Wednesday began another addition to Washington’s rich springtime postseasons, as the Lady Pack soccer and softball teams embarked on forays into the playoffs with home-field advantage.

But one team is missing. Washington’s baseball team, after hammering Northside 13-0 to win its Easter tournament, stumbled down the stretch. It went 2-5 with its two wins coming against the other two 2-A Eastern Carolina Conference teams that also missed the playoffs.

The Pam Pack knew the system. It knew its league ranking would determine whether or not there would be a postseason. It couldn’t get the job done as it finished 6-6 in arguably the state’s most loaded 2-A conference.

That means Washington shouldn’t be in the playoffs. It also means the system is broken.

The Pam Pack missed out despite being ranked No. 12 in the state in 2-A by the NCHSAA’s beloved MaxPreps system. That’s right. The 12th-ranked team didn’t get a bid into the 64-team field.

Mind you, Washington climbed as high as No. 1 in 2-A with a non-conference win at J. H. Rose earlier in the spring. Its 12 wins are as good or better than 11 of the 32 playoff teams in the east, which includes fellow ECC members South Lenoir and Greene Central. First Flight (12-8) finished the season about the same as the Pam Pack (12-7) and earned the No. 7 seed and a first-round home game.

The whole purpose of the postseason is to determine the state’s best team. Washington spent the entire season competing with the best teams in the state. It did so on the back of a pitching corps led by junior Campbell commit Logan Everette. It did so on the back of one of the state’s strongest infields. It endured the loss of senior outfielder Carson Asby. The defensive-minded group had seven regular players bat well over .300.

But here we are, with the postseason about to begin, and Washington is watching from the sidelines. Its resume is stronger than half the 2-A east field, but according to the system, the Pam Pack doesn’t deserve to compete for a championship.

The system is broken. The NCHSAA has tried time and again to find a scheme that works. This one doesn’t, so here’s one that’s simple enough: give each conference champion an automatic berth and seed the rest of the field from there. Let strength of schedule factor in. Reward teams for challenging stout non-conference teams.
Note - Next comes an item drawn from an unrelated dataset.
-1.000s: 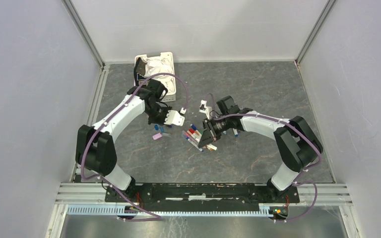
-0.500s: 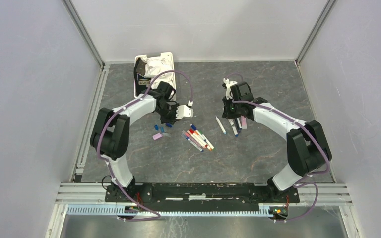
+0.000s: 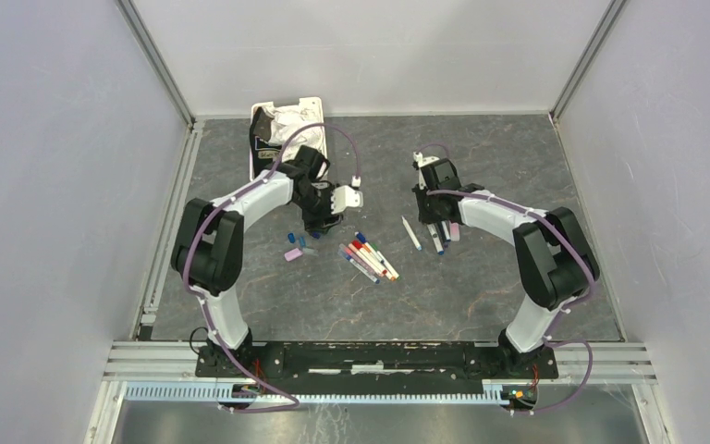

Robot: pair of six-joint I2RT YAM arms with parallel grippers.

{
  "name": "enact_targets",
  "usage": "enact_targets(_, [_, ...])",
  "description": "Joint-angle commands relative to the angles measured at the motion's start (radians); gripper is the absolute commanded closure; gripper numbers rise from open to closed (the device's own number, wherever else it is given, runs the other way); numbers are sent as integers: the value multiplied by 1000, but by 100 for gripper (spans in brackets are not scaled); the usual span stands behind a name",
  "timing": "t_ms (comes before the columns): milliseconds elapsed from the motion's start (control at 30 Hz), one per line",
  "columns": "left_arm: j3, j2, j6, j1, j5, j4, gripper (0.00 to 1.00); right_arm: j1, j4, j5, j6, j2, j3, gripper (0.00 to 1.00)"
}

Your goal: Open the pen caps

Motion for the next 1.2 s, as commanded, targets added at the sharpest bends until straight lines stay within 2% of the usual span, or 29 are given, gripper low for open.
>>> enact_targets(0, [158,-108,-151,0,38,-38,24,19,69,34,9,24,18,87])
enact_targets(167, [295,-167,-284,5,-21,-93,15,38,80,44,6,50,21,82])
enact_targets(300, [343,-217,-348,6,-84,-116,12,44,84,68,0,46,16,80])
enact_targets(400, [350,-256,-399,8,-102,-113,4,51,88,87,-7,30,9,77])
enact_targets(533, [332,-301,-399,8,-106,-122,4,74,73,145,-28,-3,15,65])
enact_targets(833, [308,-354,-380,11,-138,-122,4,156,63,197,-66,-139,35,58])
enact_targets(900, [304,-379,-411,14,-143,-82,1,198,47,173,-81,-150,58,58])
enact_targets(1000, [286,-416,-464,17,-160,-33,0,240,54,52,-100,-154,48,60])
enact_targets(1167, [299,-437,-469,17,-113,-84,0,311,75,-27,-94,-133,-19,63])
Don’t hold back a team like Washington that belongs to a strong conference while inherently rewarding those in weaker leagues — leagues that the NCHSAA determines.

Simply put, let the best teams compete for the right to call themselves the best.

The most unfortunate part is that this likely provides no consolation to the Pam Pack seniors. Those players put in so much work to bring the program to this point, only for their careers to be ended prematurely.

That’s the toughest pill to swallow.